Menyoroti perkembangan startup, bisnis lokal, dan ekonomi digital di Indonesia.

Penggabungan BPR: Strategi OJK untuk Meningkatkan Ketahanan Industri
BAGIKAN:

Otoritas Jasa Keuangan (OJK) telah mengambil langkah signifikan dengan mengizinkan delapan Bank Perekonomian Rakyat (BPR) untuk bergabung ke dalam PT BPR Pusaka Dana. Langkah ini merupakan bagian dari upaya konsolidasi industri BPR yang bertujuan untuk meningkatkan ketahanan dan daya saing.

Kedelapan BPR yang bergabung adalah PT BPR Lambang Ganda, PT BPR Tutur Ganda, PT BPR Sungkunandhana, PT BPR Persada Ganda, PT BPR Ihuthan Ganda, PT BPR Sapadhana, PT BPR Padat Ganda, dan PT BPR Ulintha Ganda.

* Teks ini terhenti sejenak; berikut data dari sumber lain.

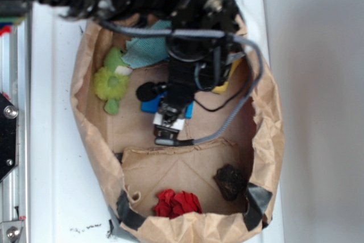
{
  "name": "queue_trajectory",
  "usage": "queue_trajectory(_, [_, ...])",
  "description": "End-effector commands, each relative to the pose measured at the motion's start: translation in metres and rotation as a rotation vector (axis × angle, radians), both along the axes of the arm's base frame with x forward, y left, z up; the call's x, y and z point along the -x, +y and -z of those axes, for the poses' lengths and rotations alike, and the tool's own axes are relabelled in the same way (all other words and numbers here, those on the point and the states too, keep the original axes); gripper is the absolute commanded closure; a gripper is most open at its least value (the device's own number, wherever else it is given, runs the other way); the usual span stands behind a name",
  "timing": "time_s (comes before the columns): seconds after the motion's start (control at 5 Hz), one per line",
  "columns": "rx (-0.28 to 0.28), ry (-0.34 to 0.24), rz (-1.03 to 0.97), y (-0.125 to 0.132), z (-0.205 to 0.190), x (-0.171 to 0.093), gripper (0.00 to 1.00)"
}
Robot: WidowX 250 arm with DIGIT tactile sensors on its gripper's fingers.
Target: Grab the blue block.
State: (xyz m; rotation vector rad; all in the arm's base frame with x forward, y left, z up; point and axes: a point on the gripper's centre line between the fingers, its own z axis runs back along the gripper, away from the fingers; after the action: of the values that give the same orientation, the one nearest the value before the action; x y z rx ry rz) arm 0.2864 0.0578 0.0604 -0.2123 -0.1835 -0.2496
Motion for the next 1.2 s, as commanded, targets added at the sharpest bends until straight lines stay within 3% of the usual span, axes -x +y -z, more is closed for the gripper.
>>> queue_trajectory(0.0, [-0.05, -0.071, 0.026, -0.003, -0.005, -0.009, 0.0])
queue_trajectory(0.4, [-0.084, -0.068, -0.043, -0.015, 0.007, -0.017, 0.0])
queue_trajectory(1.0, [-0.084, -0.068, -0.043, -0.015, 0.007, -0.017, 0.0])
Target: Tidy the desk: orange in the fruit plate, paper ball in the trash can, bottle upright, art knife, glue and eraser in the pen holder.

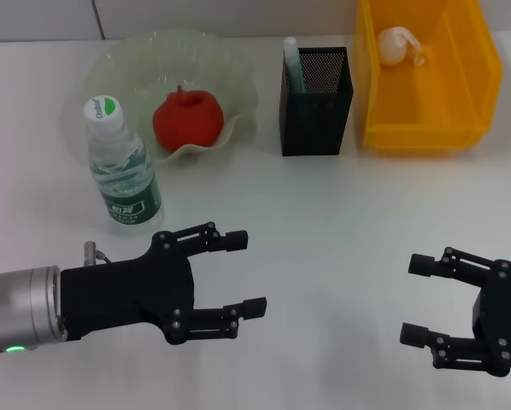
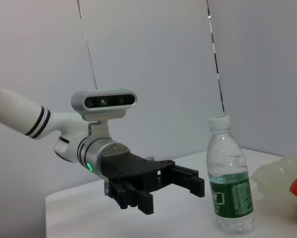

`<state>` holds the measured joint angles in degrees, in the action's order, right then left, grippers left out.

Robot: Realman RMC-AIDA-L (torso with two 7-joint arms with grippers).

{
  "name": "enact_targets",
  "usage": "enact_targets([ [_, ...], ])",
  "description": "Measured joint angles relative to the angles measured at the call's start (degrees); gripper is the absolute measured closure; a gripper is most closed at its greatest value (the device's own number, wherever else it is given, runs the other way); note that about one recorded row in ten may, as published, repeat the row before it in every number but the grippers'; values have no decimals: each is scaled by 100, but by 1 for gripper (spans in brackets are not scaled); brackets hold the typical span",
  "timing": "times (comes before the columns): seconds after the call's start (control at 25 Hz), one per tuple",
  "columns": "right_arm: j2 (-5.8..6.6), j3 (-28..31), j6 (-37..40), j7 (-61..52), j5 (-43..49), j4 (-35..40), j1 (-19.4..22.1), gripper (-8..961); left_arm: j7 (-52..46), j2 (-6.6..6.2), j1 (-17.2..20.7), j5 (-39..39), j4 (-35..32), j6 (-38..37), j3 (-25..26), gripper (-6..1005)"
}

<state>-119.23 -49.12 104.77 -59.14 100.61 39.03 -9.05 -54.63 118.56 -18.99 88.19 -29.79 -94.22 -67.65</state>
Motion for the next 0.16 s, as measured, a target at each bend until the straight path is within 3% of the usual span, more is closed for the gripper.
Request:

Dengan penggabungan ini, PT BPR Pusaka Dana akan memiliki jaringan operasional yang lebih luas di beberapa provinsi, termasuk Banten, Jawa Barat, Jawa Tengah, dan Jawa Timur.

Menurut Kepala OJK Provinsi Banten, Adi Dharma, langkah ini diharapkan dapat memperkuat struktur industri BPR, meningkatkan kapasitas permodalan, memperluas jaringan layanan, dan meningkatkan efisiensi operasional. Hal ini juga diharapkan dapat memperkuat daya saing BPR dalam memberikan layanan yang berkualitas kepada masyarakat dan pelaku usaha, khususnya sektor Usaha Mikro, Kecil, dan Menengah (UMKM).

Sebagai seorang jurnalis senior, saya melihat bahwa langkah ini merupakan upaya yang strategis untuk meningkatkan ketahanan industri BPR. Namun, keberhasilan konsolidasi ini juga bergantung pada kemampuan PT BPR Pusaka Dana dalam mengintegrasikan tata kelola perusahaan yang baik, memperkuat penerapan manajemen risiko, meningkatkan kualitas sumber daya manusia, serta menjaga kepercayaan nasabah melalui pelayanan yang profesional dan berkelanjutan.